The increase in Tregs following treatment by SAS or AS101 prompted us to evaluate if the tellurium compounds affect the α4β7 integrin activity in Tregs vs. T effector cells and to explore the effects and if this property affects the migration of each subset of cells. Figures 12A,B shows that SAS and AS101 inhibits the activity of the α4β7 integrin in both isolated T effector cells (Figure 12A) and regulatory cells (Figure 12B); nevertheless, the extent of inhibition is higher in T effector cells. Moreover, the α4β7 integrin-dependent migration of both T cell subsets was also inhibited by both compounds, however that of T effector cells was more intense. Furthermore, The extent of control T regulatory cells migration was significantly lower than that of T effector cells (Figure 12C). Interestingly, the expression of a4b7 in T regulstoty cells was lower than that of T effector cells (Figure 12D). This might explain the lower a4b7-dependent of Tregs and their decreased sensitivity to tellurium compound inhibition.
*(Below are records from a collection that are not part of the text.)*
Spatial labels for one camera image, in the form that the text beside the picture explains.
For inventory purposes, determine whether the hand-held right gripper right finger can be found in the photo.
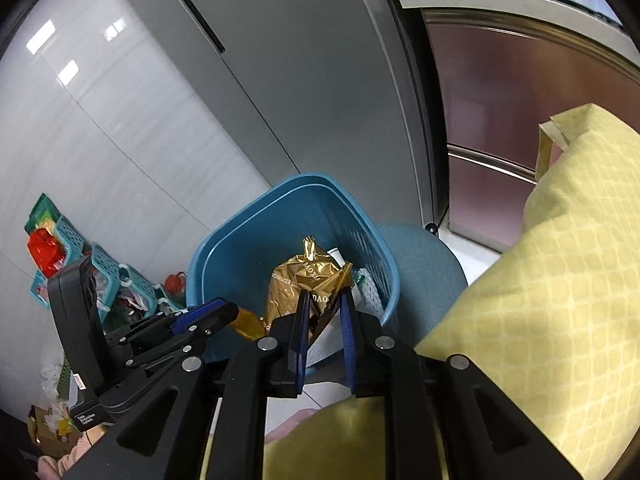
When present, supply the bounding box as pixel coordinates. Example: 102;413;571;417
340;289;586;480

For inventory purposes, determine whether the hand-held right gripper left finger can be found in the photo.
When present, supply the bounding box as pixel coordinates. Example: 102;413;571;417
75;290;312;480

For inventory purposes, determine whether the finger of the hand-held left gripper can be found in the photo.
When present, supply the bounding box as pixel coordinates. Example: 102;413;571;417
106;299;229;350
125;304;240;376

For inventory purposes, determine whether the gold foil snack wrapper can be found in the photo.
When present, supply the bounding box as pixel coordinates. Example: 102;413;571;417
235;235;357;356

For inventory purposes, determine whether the blue plastic basket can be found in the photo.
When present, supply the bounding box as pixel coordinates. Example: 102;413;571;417
186;172;402;368

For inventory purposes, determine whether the person's left forearm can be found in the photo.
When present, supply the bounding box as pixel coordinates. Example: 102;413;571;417
37;442;98;480

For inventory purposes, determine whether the teal lattice storage basket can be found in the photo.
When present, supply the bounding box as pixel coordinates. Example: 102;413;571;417
90;242;122;322
30;215;85;302
120;265;173;312

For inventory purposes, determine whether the red plastic packet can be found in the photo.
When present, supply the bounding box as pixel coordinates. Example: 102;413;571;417
27;230;66;278

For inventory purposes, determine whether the blue-grey chair seat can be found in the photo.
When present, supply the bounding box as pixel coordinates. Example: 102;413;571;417
305;223;468;386

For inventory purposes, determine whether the cardboard box with clutter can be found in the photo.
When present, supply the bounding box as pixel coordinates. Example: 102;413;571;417
27;400;85;457

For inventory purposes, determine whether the green bag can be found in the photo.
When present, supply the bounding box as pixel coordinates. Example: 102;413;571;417
25;192;63;233

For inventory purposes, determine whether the yellow patterned tablecloth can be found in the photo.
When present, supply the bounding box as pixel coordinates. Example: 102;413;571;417
262;103;640;480

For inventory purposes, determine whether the grey refrigerator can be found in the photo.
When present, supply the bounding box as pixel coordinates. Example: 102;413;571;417
100;0;448;256

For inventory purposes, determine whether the kitchen counter with cabinets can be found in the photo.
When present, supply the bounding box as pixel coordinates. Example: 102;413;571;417
387;0;640;256

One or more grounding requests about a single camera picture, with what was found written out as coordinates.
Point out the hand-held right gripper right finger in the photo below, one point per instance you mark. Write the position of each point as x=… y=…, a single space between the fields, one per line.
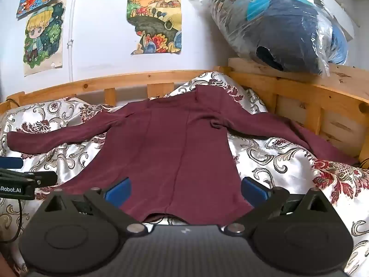
x=254 y=192

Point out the clear plastic bag of clothes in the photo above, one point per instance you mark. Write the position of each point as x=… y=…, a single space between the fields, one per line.
x=288 y=31

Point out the green cartoon figure wall poster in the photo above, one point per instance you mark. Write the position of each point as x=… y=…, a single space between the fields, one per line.
x=43 y=40

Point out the white floral satin blanket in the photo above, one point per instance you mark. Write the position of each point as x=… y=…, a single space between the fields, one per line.
x=276 y=153

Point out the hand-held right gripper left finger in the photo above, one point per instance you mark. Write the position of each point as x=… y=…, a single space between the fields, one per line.
x=118 y=192

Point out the white wall pipe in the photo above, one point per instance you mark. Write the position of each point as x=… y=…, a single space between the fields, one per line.
x=71 y=49

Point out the maroon long-sleeved sweater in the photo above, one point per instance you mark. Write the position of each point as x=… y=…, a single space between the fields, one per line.
x=178 y=150

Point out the wooden bed frame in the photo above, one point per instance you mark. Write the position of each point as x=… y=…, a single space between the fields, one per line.
x=299 y=92

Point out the landscape drawing wall poster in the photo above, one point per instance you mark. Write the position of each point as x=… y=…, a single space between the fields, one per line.
x=155 y=20

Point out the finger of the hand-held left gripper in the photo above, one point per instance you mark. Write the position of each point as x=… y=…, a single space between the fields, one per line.
x=11 y=163
x=43 y=178

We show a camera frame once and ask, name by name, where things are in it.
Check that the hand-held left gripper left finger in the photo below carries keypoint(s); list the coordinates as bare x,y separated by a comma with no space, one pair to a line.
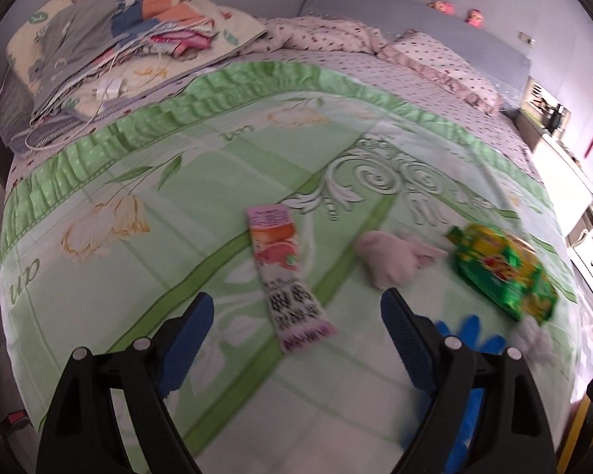
188,340

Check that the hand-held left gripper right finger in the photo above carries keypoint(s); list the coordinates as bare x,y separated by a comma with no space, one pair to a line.
407,340

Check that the yellow rimmed black trash bin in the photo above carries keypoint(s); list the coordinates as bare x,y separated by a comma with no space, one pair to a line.
580,429

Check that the blue rubber glove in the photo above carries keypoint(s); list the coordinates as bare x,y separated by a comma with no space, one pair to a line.
469,333

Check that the white tissue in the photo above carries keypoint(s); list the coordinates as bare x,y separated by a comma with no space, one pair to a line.
536,345

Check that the pink tissue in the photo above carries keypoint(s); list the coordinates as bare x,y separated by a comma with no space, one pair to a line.
390,256

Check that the pink snack wrapper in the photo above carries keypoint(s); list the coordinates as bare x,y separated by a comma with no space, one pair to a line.
281,276

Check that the large green snack packet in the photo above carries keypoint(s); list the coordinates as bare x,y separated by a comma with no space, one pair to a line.
499,266

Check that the green floral blanket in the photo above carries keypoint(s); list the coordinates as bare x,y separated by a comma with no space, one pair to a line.
128,281

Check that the white nightstand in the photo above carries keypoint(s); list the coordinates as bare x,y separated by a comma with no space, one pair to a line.
558,177

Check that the pink dotted bed sheet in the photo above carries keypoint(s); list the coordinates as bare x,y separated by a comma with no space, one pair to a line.
400,79

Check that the black bottle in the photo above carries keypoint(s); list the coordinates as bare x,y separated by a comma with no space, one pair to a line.
555,119

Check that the pink dotted pillow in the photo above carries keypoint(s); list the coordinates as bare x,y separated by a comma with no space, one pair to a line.
440,64

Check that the grey folded blanket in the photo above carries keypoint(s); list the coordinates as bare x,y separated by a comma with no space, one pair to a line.
15,103

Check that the pink dotted duvet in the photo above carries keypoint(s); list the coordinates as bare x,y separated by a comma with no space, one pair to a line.
326,34

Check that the bear print folded quilt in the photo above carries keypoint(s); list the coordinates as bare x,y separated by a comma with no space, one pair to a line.
227,19

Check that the grey cartoon print garment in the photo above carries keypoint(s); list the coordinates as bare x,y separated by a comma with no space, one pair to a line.
79,34

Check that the pink plush doll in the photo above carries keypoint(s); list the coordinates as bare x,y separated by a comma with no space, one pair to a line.
442,7
474,18

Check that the grey blue headboard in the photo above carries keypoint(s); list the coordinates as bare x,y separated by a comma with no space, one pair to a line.
375,7

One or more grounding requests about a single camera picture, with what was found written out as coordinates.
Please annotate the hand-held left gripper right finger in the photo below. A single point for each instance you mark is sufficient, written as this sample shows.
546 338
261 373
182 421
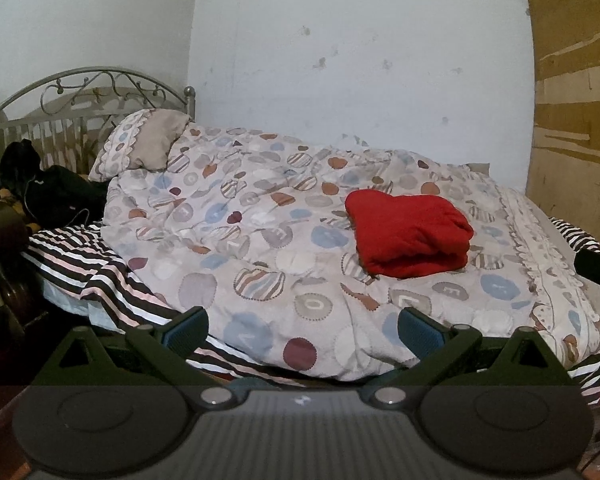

Finally, we wished to evaluate if offspring of AS101-treated NOD mothers acquire some resistance to T1D development. Female NOD mice were treated with AS101 starting 2 weeks prior to mating, during pregnancy and throughout breast feeding. When the pups were analyzed, they exhibited decreased incidence of diabetes (Supplementary Figure 1A) and increased survival (Supplementary Figure 1B). Moreover, offspring of treated mothers were relatively more resistant to adoptive transfer of autoreactive cells as expressed by decreased incidence of diabetes (Supplementary Figure 1C) and increased survival (Supplementary Figure 1D). These results suggest that AS101 can significantly protect the fetus from future diabetes development when the mother is treated during pregnancy. Furthermore, the fetus might acquire both diminished autoreactive cells and increased regulatory mechanisms.

The authors declare that the research was conducted in the absence of any commercial or financial relationships that could be construed as a potential conflict of interest.